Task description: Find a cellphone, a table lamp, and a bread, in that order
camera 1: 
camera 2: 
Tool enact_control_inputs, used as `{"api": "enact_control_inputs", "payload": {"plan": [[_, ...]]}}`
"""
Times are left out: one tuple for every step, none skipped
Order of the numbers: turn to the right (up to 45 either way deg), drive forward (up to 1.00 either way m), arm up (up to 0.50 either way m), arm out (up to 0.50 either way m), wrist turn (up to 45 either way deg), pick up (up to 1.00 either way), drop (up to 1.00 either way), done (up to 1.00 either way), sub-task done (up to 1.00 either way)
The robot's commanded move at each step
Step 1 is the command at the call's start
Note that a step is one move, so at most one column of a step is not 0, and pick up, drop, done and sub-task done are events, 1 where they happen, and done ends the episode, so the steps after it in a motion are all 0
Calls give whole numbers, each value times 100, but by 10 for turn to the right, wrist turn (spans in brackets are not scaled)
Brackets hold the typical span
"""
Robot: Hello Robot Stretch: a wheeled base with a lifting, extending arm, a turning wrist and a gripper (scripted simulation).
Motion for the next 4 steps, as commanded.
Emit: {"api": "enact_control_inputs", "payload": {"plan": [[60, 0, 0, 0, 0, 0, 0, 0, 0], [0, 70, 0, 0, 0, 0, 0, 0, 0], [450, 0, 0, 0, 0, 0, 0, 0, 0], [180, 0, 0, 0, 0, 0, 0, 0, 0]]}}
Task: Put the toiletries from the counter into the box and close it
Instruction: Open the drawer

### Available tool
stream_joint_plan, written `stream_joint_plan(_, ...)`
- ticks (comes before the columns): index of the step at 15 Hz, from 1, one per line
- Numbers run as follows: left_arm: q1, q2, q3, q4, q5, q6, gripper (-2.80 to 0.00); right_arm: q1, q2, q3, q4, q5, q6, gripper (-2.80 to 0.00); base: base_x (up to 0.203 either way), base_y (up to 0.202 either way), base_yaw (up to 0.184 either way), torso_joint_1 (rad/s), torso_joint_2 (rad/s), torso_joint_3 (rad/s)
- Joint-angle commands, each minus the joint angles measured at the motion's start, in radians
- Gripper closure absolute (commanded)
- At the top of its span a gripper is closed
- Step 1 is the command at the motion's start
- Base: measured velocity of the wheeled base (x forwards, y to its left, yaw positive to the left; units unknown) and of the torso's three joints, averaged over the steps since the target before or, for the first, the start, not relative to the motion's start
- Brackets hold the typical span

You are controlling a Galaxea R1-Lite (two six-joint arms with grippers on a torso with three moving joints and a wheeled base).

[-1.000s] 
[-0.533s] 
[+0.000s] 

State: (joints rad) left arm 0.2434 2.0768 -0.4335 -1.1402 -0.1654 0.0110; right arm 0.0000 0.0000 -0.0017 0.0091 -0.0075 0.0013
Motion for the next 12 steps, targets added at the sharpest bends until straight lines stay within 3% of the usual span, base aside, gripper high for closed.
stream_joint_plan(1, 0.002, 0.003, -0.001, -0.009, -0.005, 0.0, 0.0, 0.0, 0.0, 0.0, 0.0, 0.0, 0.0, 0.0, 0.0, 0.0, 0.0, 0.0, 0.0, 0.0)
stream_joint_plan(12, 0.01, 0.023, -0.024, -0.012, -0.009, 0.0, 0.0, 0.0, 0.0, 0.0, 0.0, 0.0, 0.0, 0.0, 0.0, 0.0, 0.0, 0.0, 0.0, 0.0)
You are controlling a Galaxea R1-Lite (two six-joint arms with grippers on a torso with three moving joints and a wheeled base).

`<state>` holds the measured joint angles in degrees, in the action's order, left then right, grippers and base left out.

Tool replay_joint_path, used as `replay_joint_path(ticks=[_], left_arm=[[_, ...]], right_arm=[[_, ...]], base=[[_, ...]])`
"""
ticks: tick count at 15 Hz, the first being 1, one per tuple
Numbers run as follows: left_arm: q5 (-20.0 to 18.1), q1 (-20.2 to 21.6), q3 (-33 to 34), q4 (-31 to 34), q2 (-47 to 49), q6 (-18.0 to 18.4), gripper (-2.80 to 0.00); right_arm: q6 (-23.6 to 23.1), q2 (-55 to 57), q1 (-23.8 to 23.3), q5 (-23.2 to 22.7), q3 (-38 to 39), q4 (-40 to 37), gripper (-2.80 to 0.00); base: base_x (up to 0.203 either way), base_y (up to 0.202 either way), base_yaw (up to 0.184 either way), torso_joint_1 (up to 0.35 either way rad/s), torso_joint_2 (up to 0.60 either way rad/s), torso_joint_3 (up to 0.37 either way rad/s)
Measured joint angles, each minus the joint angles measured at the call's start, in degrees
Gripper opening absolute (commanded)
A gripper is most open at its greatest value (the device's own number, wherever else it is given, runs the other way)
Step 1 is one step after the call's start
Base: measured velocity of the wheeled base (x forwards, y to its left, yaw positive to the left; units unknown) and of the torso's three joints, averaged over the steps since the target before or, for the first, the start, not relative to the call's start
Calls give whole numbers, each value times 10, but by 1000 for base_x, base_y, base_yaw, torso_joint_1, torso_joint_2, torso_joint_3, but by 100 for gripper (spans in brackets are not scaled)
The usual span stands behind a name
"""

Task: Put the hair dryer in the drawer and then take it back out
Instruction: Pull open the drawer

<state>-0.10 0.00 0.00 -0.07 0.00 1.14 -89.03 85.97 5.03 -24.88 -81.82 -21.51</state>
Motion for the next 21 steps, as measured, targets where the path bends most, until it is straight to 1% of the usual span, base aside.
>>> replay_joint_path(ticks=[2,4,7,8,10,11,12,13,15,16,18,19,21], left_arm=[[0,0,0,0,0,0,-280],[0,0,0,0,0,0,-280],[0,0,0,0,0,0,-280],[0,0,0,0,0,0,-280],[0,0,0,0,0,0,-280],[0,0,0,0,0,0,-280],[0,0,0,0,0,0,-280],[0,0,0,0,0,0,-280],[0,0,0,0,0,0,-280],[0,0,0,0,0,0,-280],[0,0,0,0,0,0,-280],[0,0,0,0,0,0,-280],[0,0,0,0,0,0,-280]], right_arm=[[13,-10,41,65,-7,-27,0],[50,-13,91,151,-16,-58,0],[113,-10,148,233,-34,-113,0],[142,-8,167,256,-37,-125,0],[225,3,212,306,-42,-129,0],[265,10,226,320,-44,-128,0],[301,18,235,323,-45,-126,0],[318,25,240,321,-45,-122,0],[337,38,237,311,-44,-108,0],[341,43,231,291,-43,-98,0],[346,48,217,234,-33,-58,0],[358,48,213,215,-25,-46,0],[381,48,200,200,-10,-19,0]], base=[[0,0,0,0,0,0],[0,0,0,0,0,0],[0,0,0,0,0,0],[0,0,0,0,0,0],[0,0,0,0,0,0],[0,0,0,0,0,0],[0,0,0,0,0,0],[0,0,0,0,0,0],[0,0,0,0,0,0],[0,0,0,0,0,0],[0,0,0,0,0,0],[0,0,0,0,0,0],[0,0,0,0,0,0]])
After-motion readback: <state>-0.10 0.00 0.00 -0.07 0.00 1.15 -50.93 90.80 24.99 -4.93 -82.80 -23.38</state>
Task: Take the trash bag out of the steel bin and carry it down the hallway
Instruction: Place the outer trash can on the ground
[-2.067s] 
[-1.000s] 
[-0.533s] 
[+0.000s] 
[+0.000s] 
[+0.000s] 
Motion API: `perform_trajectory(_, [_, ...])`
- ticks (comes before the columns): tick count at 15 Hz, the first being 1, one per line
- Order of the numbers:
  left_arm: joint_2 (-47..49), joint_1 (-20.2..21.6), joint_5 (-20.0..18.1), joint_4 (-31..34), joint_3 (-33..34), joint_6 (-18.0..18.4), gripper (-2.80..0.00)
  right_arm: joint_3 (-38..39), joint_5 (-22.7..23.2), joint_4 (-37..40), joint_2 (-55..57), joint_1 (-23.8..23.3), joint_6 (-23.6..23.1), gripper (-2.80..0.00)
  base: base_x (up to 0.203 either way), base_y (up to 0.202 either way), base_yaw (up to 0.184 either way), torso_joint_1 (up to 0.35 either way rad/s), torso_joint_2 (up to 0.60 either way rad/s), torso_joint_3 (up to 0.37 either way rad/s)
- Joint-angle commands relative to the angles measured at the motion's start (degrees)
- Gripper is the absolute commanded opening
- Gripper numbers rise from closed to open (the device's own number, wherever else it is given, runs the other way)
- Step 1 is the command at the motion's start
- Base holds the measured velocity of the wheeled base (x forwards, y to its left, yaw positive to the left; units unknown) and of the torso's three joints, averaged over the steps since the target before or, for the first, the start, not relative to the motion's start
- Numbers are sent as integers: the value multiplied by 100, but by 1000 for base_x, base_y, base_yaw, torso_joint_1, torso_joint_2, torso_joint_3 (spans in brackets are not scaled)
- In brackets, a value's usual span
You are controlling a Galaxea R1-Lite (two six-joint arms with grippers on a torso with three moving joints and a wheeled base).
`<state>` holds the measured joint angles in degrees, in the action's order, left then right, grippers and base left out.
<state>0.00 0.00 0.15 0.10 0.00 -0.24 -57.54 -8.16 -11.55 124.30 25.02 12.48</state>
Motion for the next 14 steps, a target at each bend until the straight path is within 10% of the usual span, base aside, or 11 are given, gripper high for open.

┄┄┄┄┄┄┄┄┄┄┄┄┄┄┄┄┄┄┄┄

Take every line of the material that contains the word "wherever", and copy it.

### Completed exercise
A gripper is most open at its greatest value (the device's own number, wherever else it is given, runs the other way)
- Gripper numbers rise from closed to open (the device's own number, wherever else it is given, runs the other way)

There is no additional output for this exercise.